Print the records below from the first line through the line containing "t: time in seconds", both included, word for word.
WORKING DATA: Begin
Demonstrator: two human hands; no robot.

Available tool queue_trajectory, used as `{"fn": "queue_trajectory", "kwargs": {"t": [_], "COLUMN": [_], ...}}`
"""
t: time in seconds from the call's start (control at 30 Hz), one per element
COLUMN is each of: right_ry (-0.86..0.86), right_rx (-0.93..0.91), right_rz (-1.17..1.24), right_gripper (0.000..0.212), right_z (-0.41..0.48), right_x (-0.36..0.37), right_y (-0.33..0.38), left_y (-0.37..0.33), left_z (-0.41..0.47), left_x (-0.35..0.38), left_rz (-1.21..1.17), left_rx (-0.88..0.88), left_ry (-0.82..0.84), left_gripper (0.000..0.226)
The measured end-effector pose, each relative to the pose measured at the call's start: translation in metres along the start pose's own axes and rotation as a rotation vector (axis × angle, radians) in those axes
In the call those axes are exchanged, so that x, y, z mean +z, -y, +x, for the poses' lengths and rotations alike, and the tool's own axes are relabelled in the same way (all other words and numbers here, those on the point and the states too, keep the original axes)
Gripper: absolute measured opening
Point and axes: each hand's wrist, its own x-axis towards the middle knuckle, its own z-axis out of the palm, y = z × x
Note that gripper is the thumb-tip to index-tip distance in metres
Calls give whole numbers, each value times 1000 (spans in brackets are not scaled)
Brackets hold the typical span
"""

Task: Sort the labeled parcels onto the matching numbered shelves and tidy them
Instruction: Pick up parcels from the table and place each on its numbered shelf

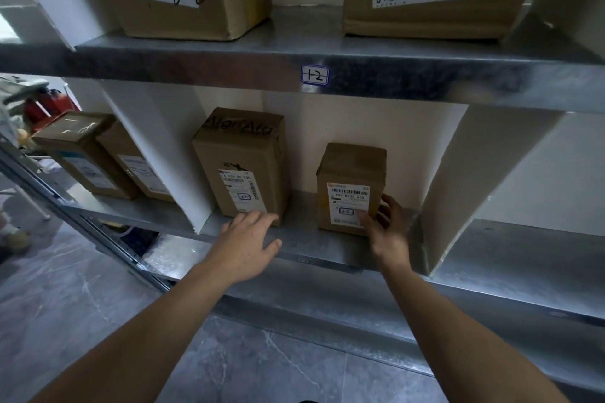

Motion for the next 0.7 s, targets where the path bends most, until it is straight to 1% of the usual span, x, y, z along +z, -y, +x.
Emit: {"fn": "queue_trajectory", "kwargs": {"t": [0.07, 0.17, 0.27, 0.37, 0.43, 0.57, 0.7], "right_ry": [-5, -63, -87, -89, -61, -31, -69], "right_rx": [-9, 6, -20, -85, -130, -99, -61], "right_rz": [-84, -254, -449, -715, -879, -1163, -1349], "right_gripper": [55, 61, 53, 51, 51, 52, 49], "right_z": [-6, -21, -46, -80, -105, -158, -207], "right_x": [-3, -9, -14, -19, -24, -32, -45], "right_y": [3, 9, 13, 10, 7, 0, -5], "left_y": [0, 1, 1, -1, -3, -11, -28], "left_z": [-1, -3, -5, -10, -15, -31, -49], "left_x": [1, 2, 1, 0, 1, 8, 21], "left_rz": [-1, -1, 10, 35, 66, 138, 173], "left_rx": [19, 42, 87, 168, 233, 383, 486], "left_ry": [5, 7, 30, 35, 38, 48, 77], "left_gripper": [55, 55, 55, 55, 56, 54, 54]}}
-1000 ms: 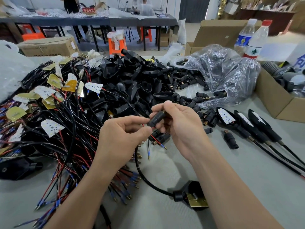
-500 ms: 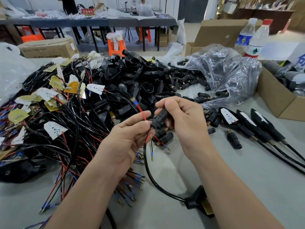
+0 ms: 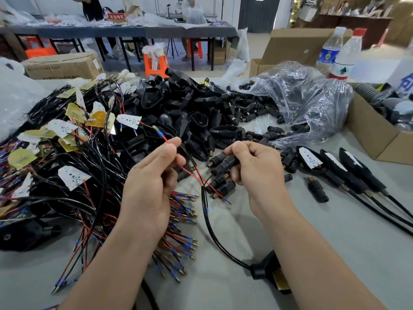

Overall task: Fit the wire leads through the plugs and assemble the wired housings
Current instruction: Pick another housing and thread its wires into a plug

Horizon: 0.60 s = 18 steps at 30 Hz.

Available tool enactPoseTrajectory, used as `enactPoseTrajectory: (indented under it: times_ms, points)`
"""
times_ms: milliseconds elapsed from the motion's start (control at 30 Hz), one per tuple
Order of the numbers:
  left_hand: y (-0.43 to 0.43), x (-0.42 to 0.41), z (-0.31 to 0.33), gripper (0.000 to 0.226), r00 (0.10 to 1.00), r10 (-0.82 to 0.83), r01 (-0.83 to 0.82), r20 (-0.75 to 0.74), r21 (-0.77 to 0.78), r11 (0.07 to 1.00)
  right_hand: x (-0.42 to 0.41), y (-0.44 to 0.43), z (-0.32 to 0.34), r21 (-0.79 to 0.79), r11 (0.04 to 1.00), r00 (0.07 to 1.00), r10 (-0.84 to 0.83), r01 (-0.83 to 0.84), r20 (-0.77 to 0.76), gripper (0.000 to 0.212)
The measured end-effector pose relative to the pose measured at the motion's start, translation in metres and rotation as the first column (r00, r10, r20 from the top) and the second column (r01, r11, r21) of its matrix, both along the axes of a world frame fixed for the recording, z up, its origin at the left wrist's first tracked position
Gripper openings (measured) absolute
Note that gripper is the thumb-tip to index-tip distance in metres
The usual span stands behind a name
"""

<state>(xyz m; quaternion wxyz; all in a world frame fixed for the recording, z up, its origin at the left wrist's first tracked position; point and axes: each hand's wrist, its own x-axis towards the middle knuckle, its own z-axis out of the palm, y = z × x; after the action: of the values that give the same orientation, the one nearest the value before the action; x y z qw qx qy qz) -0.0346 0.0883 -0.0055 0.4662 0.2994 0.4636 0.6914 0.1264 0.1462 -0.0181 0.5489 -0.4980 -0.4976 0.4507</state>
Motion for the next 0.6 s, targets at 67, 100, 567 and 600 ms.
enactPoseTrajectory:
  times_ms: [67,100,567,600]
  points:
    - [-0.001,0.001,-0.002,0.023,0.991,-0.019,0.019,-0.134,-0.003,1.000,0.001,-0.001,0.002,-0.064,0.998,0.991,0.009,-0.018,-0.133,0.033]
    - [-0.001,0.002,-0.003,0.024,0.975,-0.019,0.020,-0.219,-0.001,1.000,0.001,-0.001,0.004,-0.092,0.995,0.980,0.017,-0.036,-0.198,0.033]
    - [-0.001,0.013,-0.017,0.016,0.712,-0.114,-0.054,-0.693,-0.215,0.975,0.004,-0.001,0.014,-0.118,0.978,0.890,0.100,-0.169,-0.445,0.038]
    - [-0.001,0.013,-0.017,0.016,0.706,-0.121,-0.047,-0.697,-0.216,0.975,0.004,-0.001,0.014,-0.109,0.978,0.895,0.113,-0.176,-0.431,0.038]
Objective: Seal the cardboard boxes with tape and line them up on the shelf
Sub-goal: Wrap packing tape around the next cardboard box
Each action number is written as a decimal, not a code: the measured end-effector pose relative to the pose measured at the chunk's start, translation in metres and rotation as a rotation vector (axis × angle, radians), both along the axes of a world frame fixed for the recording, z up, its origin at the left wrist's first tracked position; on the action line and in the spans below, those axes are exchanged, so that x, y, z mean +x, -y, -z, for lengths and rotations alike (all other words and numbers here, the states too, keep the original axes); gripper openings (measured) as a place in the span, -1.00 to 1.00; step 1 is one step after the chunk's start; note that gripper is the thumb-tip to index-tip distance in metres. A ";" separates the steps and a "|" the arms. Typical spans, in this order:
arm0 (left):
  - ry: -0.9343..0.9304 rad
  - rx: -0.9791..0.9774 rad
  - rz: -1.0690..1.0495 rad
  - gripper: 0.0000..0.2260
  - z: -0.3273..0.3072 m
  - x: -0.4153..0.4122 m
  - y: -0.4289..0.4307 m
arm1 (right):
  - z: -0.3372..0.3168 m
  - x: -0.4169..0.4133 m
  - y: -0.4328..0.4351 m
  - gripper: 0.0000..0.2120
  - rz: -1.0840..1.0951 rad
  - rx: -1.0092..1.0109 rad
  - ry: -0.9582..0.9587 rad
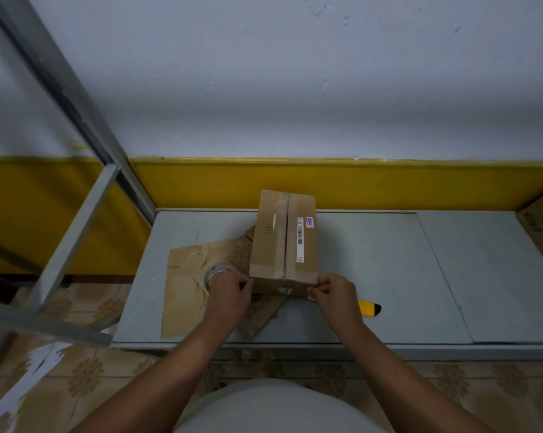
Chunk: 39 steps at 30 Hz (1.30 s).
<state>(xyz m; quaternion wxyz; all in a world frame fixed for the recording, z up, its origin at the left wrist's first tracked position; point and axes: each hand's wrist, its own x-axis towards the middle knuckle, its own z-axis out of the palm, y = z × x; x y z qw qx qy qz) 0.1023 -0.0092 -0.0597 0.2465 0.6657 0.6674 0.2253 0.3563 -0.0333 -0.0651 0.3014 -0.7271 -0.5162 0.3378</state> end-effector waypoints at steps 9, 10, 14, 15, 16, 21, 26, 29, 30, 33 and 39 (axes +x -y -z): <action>0.354 -0.198 -0.166 -0.60 -0.019 -0.006 -0.011 | -0.010 0.005 -0.001 -0.47 -0.053 0.022 -0.090; 0.283 -0.168 -0.110 -0.51 -0.019 -0.008 -0.014 | -0.012 0.004 -0.003 -0.36 -0.086 0.019 -0.075; -0.131 0.039 0.152 -0.44 -0.025 -0.004 -0.021 | -0.012 -0.002 -0.011 -0.23 -0.173 0.164 0.223; -0.177 0.118 0.197 -0.49 -0.029 0.000 -0.022 | -0.010 -0.003 -0.014 -0.30 -0.208 0.242 0.311; -0.188 0.189 0.261 -0.56 -0.032 0.004 -0.025 | -0.008 -0.004 -0.018 -0.40 -0.260 0.333 0.381; -0.230 0.371 0.611 -0.77 -0.024 0.011 -0.037 | 0.000 -0.007 -0.030 -0.74 -0.464 0.457 0.474; -0.323 0.441 0.657 -0.72 -0.008 0.006 -0.041 | 0.009 -0.005 -0.031 -0.71 -0.534 0.615 0.633; -0.315 0.468 0.640 -0.76 -0.005 0.007 -0.039 | 0.013 -0.010 -0.027 -0.63 -0.490 0.658 0.672; -0.293 0.474 0.620 -0.78 -0.005 0.008 -0.037 | 0.014 -0.011 -0.026 -0.66 -0.474 0.653 0.659; -0.235 0.449 0.567 -0.80 -0.010 0.015 -0.032 | 0.014 -0.013 -0.025 -0.70 -0.444 0.613 0.614; -0.303 0.366 0.554 -0.71 -0.009 0.021 -0.032 | 0.019 -0.021 -0.029 -0.65 -0.427 0.626 0.684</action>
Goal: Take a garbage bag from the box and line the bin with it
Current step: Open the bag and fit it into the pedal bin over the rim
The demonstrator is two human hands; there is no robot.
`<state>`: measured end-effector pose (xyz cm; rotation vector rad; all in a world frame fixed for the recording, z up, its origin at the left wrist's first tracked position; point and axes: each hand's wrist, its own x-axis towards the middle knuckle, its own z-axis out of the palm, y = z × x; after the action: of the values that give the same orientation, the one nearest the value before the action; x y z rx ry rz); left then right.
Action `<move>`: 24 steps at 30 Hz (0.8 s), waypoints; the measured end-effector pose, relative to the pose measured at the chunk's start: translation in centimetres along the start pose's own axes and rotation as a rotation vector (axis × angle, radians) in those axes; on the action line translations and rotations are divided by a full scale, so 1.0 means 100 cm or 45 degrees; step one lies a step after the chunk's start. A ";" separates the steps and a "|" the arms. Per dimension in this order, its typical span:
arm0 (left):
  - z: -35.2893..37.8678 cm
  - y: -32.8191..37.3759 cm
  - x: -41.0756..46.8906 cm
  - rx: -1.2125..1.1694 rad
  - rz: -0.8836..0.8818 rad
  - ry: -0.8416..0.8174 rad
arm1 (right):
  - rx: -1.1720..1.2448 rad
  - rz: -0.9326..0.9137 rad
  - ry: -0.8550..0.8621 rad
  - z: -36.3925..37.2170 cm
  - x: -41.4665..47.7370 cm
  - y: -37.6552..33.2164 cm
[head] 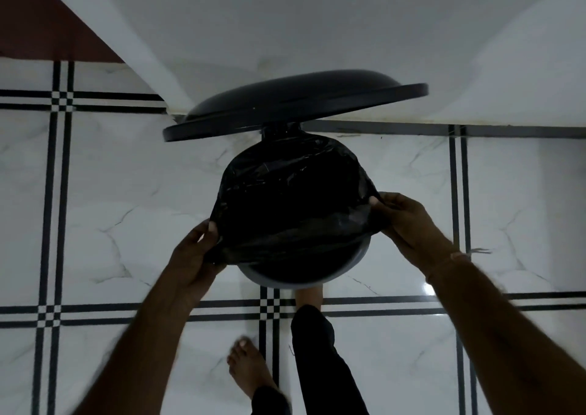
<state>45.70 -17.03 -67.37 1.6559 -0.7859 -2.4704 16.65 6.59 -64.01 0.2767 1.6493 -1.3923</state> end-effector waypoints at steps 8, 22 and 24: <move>0.011 -0.040 -0.030 -0.263 -0.200 0.148 | -0.200 0.191 0.216 -0.005 -0.015 0.013; 0.020 -0.071 -0.048 -0.485 -0.205 0.079 | 0.633 0.528 -0.078 -0.006 -0.065 0.074; 0.023 -0.072 -0.046 -0.397 -0.224 0.116 | 0.636 0.534 -0.065 -0.002 -0.067 0.081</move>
<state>47.22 -8.49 -66.04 1.7669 -0.2360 -2.4473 25.70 12.01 -64.33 0.8173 1.0954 -1.4427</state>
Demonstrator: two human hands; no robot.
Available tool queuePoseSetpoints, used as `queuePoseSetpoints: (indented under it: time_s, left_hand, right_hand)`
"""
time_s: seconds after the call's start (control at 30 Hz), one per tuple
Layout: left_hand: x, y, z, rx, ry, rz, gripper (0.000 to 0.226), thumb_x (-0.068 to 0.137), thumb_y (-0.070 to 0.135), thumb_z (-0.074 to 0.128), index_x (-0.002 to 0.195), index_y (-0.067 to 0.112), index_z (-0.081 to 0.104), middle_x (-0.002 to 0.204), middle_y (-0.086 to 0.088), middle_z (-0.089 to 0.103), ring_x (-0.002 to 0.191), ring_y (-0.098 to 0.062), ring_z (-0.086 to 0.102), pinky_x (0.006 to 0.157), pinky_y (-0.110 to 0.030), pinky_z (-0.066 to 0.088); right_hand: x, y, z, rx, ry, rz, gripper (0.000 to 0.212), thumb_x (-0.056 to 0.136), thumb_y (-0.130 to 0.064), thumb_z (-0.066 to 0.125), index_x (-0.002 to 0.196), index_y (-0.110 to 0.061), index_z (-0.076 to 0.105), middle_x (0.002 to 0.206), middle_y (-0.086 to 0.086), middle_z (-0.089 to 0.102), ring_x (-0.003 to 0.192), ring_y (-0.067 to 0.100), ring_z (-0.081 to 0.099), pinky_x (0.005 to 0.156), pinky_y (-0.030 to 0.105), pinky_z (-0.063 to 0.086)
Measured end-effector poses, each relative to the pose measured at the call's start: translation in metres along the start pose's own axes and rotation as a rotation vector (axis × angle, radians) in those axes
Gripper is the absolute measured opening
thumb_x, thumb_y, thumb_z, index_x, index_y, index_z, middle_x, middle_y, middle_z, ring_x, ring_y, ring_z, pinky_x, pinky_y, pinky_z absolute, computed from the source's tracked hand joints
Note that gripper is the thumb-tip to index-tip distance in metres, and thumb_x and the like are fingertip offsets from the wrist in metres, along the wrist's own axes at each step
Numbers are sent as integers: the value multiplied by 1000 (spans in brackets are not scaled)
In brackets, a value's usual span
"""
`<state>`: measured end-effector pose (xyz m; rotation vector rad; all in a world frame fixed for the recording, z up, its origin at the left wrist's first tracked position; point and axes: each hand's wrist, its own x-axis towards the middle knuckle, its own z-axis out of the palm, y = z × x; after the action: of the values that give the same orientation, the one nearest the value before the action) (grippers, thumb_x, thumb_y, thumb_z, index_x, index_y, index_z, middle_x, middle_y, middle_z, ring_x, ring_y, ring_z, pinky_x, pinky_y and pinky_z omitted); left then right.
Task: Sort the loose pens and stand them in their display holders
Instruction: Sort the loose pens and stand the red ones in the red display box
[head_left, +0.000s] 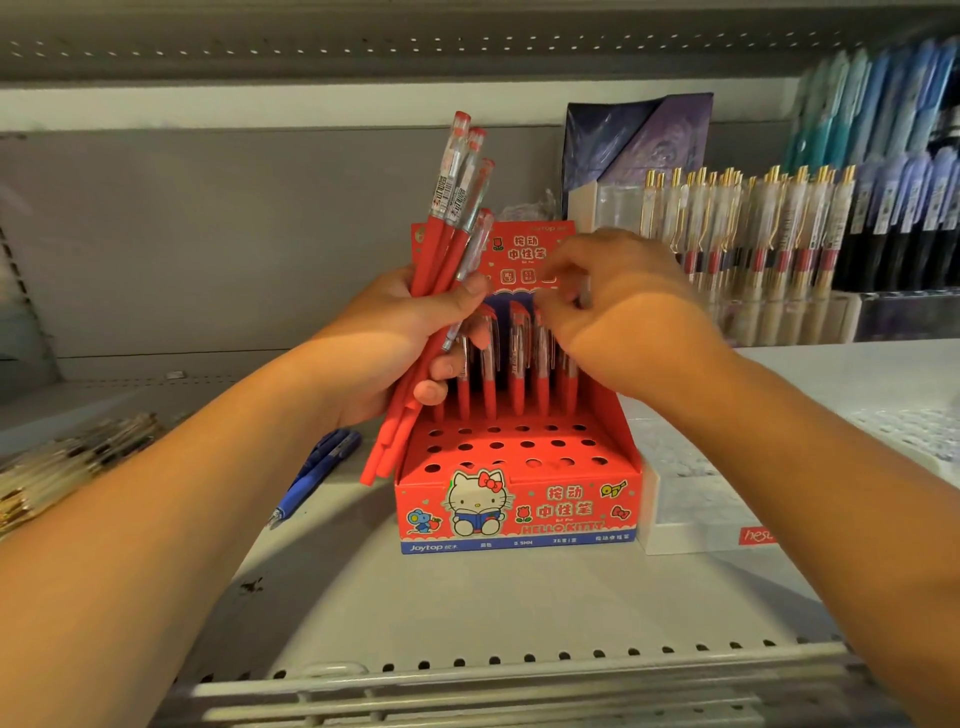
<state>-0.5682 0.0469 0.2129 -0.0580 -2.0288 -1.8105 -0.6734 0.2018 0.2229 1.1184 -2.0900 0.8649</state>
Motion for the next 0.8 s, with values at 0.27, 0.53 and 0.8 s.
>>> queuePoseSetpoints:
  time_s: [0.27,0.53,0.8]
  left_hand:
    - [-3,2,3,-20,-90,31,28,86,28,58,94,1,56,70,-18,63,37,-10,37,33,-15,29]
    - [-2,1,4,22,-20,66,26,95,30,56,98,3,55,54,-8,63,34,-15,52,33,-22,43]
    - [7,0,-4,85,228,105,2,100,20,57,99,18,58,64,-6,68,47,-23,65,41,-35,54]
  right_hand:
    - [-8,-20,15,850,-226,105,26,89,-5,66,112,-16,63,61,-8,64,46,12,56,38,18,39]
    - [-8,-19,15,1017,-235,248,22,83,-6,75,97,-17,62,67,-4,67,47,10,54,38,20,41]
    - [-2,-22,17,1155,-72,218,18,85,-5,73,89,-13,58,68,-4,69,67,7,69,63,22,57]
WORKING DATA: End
• ANSWER FOR THIS EXERCISE:
Demonstrator: two human hands; no robot.

Available tool queue_trajectory, used as `{"fn": "queue_trajectory", "kwargs": {"t": [_], "COLUMN": [_], ...}}`
"""
t: time in seconds from the call's start (control at 30 Hz), one per element

This concludes the answer.